Work to complete:
In the material below, find every line containing the string "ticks" and return it.

▽

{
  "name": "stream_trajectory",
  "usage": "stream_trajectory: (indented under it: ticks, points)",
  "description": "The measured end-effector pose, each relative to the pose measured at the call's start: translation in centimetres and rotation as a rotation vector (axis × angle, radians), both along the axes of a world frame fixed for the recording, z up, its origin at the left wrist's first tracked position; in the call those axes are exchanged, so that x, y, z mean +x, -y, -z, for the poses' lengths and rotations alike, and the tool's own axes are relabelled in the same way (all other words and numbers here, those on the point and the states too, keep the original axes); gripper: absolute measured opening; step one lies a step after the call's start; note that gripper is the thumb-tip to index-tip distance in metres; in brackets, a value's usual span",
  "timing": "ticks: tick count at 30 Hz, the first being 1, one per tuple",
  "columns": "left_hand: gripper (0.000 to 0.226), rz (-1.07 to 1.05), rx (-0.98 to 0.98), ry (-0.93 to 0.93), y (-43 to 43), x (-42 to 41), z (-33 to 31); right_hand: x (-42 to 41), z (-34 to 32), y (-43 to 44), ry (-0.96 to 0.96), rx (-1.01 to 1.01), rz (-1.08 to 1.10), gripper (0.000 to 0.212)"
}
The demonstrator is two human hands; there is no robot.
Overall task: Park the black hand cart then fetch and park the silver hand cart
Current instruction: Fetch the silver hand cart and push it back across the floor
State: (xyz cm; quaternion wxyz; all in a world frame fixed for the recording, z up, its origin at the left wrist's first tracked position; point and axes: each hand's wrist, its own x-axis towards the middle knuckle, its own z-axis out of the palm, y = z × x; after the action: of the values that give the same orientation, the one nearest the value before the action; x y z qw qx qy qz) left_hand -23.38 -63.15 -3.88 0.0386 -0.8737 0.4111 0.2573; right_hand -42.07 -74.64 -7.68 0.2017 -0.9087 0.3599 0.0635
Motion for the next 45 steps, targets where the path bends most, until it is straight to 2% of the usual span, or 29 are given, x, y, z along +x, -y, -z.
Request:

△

Answer to the exercise:
  "usage": "stream_trajectory: (indented under it: ticks, points)",
  "timing": "ticks: tick count at 30 Hz, the first being 1, one per tuple",

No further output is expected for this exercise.